▶ _To do_:
Where a record contains a picture, omit it; otherwise reproduce the listing exactly.

==================================================

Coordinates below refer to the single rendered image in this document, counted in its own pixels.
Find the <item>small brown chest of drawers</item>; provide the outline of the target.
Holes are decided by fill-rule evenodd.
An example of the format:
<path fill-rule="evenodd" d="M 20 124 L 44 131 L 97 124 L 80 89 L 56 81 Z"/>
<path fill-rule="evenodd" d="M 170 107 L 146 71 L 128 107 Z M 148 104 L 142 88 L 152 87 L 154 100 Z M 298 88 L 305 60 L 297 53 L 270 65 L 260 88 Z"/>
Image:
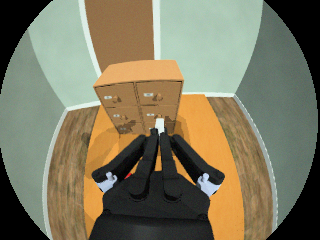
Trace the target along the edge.
<path fill-rule="evenodd" d="M 118 64 L 109 65 L 106 70 L 101 74 L 98 80 L 93 85 L 94 91 L 101 102 L 105 112 L 107 113 L 109 119 L 112 124 L 114 123 L 141 123 L 143 124 L 145 133 L 119 133 L 119 134 L 150 134 L 146 133 L 144 121 L 142 117 L 141 107 L 140 106 L 156 106 L 156 105 L 140 105 L 136 82 L 144 82 L 144 81 L 181 81 L 181 88 L 179 94 L 178 104 L 162 104 L 162 105 L 178 105 L 175 121 L 164 121 L 164 122 L 175 122 L 173 132 L 175 130 L 175 125 L 177 121 L 181 95 L 183 90 L 184 78 L 182 73 L 178 67 L 176 60 L 142 60 L 142 61 L 132 61 L 132 62 L 124 62 Z M 127 106 L 112 106 L 112 107 L 104 107 L 97 91 L 96 87 L 113 85 L 113 84 L 121 84 L 121 83 L 134 83 L 135 93 L 138 105 L 127 105 Z M 110 118 L 106 108 L 113 107 L 129 107 L 129 106 L 138 106 L 141 116 L 141 122 L 113 122 Z"/>

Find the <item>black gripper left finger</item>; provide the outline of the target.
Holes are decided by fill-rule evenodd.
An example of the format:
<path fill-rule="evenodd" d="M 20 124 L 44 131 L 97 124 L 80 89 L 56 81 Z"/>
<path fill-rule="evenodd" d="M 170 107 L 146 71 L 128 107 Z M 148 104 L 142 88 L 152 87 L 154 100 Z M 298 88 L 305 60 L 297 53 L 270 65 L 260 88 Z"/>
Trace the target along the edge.
<path fill-rule="evenodd" d="M 105 193 L 124 180 L 139 161 L 128 185 L 128 191 L 136 200 L 145 196 L 150 171 L 155 171 L 160 146 L 159 128 L 160 118 L 157 118 L 155 128 L 150 129 L 150 137 L 144 134 L 139 135 L 108 164 L 92 172 L 91 176 L 102 192 Z M 141 157 L 142 159 L 139 160 Z"/>

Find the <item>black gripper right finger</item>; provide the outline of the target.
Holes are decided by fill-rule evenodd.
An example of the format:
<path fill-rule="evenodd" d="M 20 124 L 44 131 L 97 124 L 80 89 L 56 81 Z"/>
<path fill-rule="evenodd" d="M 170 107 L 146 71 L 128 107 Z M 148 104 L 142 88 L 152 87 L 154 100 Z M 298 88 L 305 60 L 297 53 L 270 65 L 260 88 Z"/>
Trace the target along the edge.
<path fill-rule="evenodd" d="M 172 151 L 199 189 L 209 197 L 217 192 L 225 174 L 210 166 L 179 134 L 169 136 L 164 118 L 160 118 L 159 141 L 164 196 L 167 200 L 179 199 L 182 191 Z"/>

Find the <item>dark brown drawer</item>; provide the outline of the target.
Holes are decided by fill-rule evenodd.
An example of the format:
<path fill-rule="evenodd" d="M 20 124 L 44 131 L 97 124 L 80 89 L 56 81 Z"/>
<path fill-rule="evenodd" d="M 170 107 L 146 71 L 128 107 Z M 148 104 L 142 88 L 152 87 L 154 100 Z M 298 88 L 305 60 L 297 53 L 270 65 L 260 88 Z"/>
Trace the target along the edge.
<path fill-rule="evenodd" d="M 175 121 L 177 105 L 141 106 L 144 122 L 153 122 L 157 118 L 164 121 Z"/>
<path fill-rule="evenodd" d="M 119 133 L 144 133 L 141 123 L 114 123 Z M 128 131 L 127 131 L 128 130 Z"/>
<path fill-rule="evenodd" d="M 141 122 L 138 106 L 106 108 L 106 111 L 113 122 Z"/>
<path fill-rule="evenodd" d="M 138 105 L 133 82 L 100 86 L 95 89 L 104 107 Z"/>
<path fill-rule="evenodd" d="M 181 81 L 136 82 L 140 105 L 178 104 Z"/>
<path fill-rule="evenodd" d="M 146 133 L 150 133 L 150 129 L 155 128 L 156 122 L 144 122 Z M 164 122 L 164 127 L 168 133 L 173 132 L 174 122 Z"/>

==================================================

▶ _Completed exercise_:
Coordinates below refer to the single rendered image in this document, counted in its own pixels.
Find the <item>small brown chest of drawers</item>; provide the outline of the target.
Holes are decided by fill-rule evenodd.
An example of the format:
<path fill-rule="evenodd" d="M 20 124 L 44 131 L 97 124 L 80 89 L 56 81 Z"/>
<path fill-rule="evenodd" d="M 170 107 L 146 71 L 128 107 Z M 148 104 L 142 88 L 152 87 L 154 100 Z M 298 88 L 305 60 L 297 53 L 270 65 L 260 88 Z"/>
Image:
Trace the target along the edge.
<path fill-rule="evenodd" d="M 118 64 L 109 65 L 106 70 L 101 74 L 98 80 L 93 85 L 94 91 L 101 102 L 105 112 L 107 113 L 109 119 L 112 124 L 114 123 L 141 123 L 143 124 L 145 133 L 119 133 L 119 134 L 150 134 L 146 133 L 144 121 L 142 117 L 141 107 L 140 106 L 156 106 L 156 105 L 140 105 L 136 82 L 144 82 L 144 81 L 181 81 L 181 88 L 179 94 L 178 104 L 162 104 L 162 105 L 178 105 L 175 121 L 164 121 L 164 122 L 175 122 L 173 132 L 175 130 L 175 125 L 177 121 L 181 95 L 183 90 L 184 78 L 182 73 L 178 67 L 176 60 L 142 60 L 142 61 L 132 61 L 132 62 L 124 62 Z M 127 106 L 112 106 L 112 107 L 104 107 L 97 91 L 96 87 L 113 85 L 113 84 L 121 84 L 121 83 L 134 83 L 135 93 L 138 105 L 127 105 Z M 110 118 L 106 108 L 113 107 L 129 107 L 129 106 L 138 106 L 141 116 L 141 122 L 113 122 Z"/>

Find the <item>black gripper left finger</item>; provide the outline of the target.
Holes are decided by fill-rule evenodd.
An example of the format:
<path fill-rule="evenodd" d="M 20 124 L 44 131 L 97 124 L 80 89 L 56 81 Z"/>
<path fill-rule="evenodd" d="M 170 107 L 146 71 L 128 107 Z M 148 104 L 142 88 L 152 87 L 154 100 Z M 298 88 L 305 60 L 297 53 L 270 65 L 260 88 Z"/>
Trace the target along the edge.
<path fill-rule="evenodd" d="M 105 193 L 124 180 L 139 161 L 128 185 L 128 191 L 136 200 L 145 196 L 150 171 L 155 171 L 160 146 L 159 128 L 160 118 L 157 118 L 155 128 L 150 129 L 150 137 L 144 134 L 139 135 L 108 164 L 92 172 L 91 176 L 102 192 Z M 141 157 L 142 159 L 139 160 Z"/>

Find the <item>black gripper right finger</item>; provide the outline of the target.
Holes are decided by fill-rule evenodd.
An example of the format:
<path fill-rule="evenodd" d="M 20 124 L 44 131 L 97 124 L 80 89 L 56 81 Z"/>
<path fill-rule="evenodd" d="M 170 107 L 146 71 L 128 107 Z M 148 104 L 142 88 L 152 87 L 154 100 Z M 298 88 L 305 60 L 297 53 L 270 65 L 260 88 Z"/>
Trace the target along the edge.
<path fill-rule="evenodd" d="M 172 151 L 199 189 L 209 197 L 217 192 L 225 174 L 210 166 L 179 134 L 169 136 L 164 118 L 160 118 L 159 141 L 164 196 L 167 200 L 179 199 L 182 191 Z"/>

Find the <item>dark brown drawer</item>; provide the outline of the target.
Holes are decided by fill-rule evenodd.
An example of the format:
<path fill-rule="evenodd" d="M 20 124 L 44 131 L 97 124 L 80 89 L 56 81 Z"/>
<path fill-rule="evenodd" d="M 170 107 L 146 71 L 128 107 Z M 148 104 L 142 88 L 152 87 L 154 100 Z M 298 88 L 305 60 L 297 53 L 270 65 L 260 88 Z"/>
Trace the target along the edge.
<path fill-rule="evenodd" d="M 175 121 L 177 105 L 141 106 L 144 122 L 153 122 L 157 118 L 164 121 Z"/>
<path fill-rule="evenodd" d="M 119 133 L 144 133 L 141 123 L 114 123 Z M 128 131 L 127 131 L 128 130 Z"/>
<path fill-rule="evenodd" d="M 141 122 L 138 106 L 106 108 L 106 111 L 113 122 Z"/>
<path fill-rule="evenodd" d="M 138 105 L 133 82 L 100 86 L 95 89 L 104 107 Z"/>
<path fill-rule="evenodd" d="M 181 81 L 136 82 L 140 105 L 178 104 Z"/>
<path fill-rule="evenodd" d="M 146 133 L 150 133 L 150 129 L 155 128 L 156 122 L 144 122 Z M 164 122 L 164 127 L 168 133 L 173 132 L 174 122 Z"/>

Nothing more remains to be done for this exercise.